Früh am Morgen sind die meisten Wanderer in der Berghütte Tossals Verds bereits auf den Beinen. In der Hütte treffen klassischerweise die Nord- und Südgeher aufeinander. Während die Ersten sich schon Richtung Cuber und Soller aufmachen, wollen wir heute weiter in die Tramuntana hinein – das Kloster Lluc steht auf unserem Plan.
Der Hüttenwirt versorgt uns mit herzhaftem Jambon und einem herrlichen Manchego, starkem Kaffe und frisch gepresstem Orangensaft. So gestärkt genießen wir den Weg, der uns zunächst sanft über weichen Waldböden später über steinige, von Trockenmauern gestützte Wege hinauf zum Coll des Prat führt. Auf unser Wanderung soll dies der höchste Pass sein, den wir queren. Die Landschaft hier erinnert so gar nicht an Spanien. Wir fühlen uns in der schroffen Bergwelt, mit den wenigen windschief-gewachsenen Kiefern und unzähligen Steinmännchen mehr auf einer Alpenquerung als auf Mallorca. Nur das Glitzern des tiefblauen Mittelmeers hinter den schroffen Bergspitzen lässt erkennen, dass wir von alpenländischer Wanderei weit entfernt sind.
Die Überreste der Schneehäuser am Wegesrand zeigen uns aber, dass wir in diesen Höhen – unser GPS zeigt knapp über 1000 Höhenmeter – weit vom milden spanischen Wetter entfernt sind. In früheren Zeiten wurden die Cases de Neu mit Schnee gefüllt und dort zu Eis verdichtet. Mit Blättern, Schilf und allerlei Isoliermaterial abgedeckt, hielt die kühle Pracht somit bis in die Sommermonate und konnte Stück für Stück abgebaut und in Palma verkauft werden. Seit es auch auf Mallorca Kühl- und Gefrierschränke gibt, sind die Schneehäuser nur noch ein Relikt früherer Zeiten.
Zum Kloster Lluc geht es von nun an stetig bergab. Und je näher wir der Klosteranlage kommen, desto mehr kehren wir in die Zivilisation zurück. Die Wanderwege werden breiter, die Beschilderung ausführlicher und als uns die ersten Bus-Urlauber entgegenspazieren, wissen wir, dass wir unser Tagesziel bald erreicht haben.

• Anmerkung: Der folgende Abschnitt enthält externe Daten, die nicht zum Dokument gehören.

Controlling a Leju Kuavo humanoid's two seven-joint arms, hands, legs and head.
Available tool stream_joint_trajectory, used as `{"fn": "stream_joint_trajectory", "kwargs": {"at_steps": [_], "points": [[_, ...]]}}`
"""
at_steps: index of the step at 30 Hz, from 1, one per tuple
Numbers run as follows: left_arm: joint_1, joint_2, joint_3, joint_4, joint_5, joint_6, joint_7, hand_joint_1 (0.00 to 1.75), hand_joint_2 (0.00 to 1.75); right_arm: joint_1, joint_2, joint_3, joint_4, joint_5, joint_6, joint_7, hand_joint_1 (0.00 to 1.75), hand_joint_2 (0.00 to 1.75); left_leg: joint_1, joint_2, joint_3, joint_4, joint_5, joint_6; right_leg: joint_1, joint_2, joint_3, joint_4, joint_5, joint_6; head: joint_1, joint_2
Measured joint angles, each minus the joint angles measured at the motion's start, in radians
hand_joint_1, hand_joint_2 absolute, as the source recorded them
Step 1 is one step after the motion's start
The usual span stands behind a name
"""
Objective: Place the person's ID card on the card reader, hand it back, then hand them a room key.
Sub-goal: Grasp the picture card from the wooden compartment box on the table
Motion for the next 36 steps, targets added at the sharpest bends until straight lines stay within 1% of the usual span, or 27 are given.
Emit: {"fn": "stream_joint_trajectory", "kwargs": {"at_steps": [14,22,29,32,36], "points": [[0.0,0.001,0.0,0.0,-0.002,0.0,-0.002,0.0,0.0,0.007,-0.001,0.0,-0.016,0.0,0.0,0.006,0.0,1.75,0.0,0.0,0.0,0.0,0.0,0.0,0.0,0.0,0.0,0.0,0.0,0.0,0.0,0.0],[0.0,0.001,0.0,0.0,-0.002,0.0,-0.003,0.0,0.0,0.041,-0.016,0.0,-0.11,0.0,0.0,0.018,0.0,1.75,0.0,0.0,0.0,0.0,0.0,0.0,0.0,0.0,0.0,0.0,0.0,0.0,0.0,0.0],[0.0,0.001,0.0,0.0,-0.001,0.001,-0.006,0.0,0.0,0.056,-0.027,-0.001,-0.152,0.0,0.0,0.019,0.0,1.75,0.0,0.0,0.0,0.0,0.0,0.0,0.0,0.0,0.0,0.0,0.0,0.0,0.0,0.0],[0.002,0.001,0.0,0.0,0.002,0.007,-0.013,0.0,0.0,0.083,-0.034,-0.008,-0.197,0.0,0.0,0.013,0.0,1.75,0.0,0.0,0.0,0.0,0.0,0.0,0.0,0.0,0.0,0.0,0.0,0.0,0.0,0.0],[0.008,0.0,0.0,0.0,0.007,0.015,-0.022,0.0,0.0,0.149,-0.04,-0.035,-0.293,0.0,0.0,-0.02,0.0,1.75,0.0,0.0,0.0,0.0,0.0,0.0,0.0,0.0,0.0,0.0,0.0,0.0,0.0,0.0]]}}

Das Kloster Lluc – in der Klosterkirche befindet sich die berühmte schwarze Madonna – gilt as das spirituelle Zentrum der Insel. Die Lage und Bedeutung des Klosters machen es zum Ausflugsziel schlechthin. Mehrere duzend Reisebusse und unzählige Autos passieren wir, als wir über den riesigen Parkplatz auf die Klosteranlage zusteuern. Am Abend, nachdem wir unsere einfachen, aber gemütlichen Zimmer bezogen haben, geht es deutlich ruhiger zu in dem Wallfahrtsort. Wir streifen durch die weitläufige Klosteranlage, durch den historischen Laubengang, streifen ein paar Mönche dort in der Wallfahrtskirche dort betet noch ein Gläubiger, irgendwo läuten Kirchenglocken.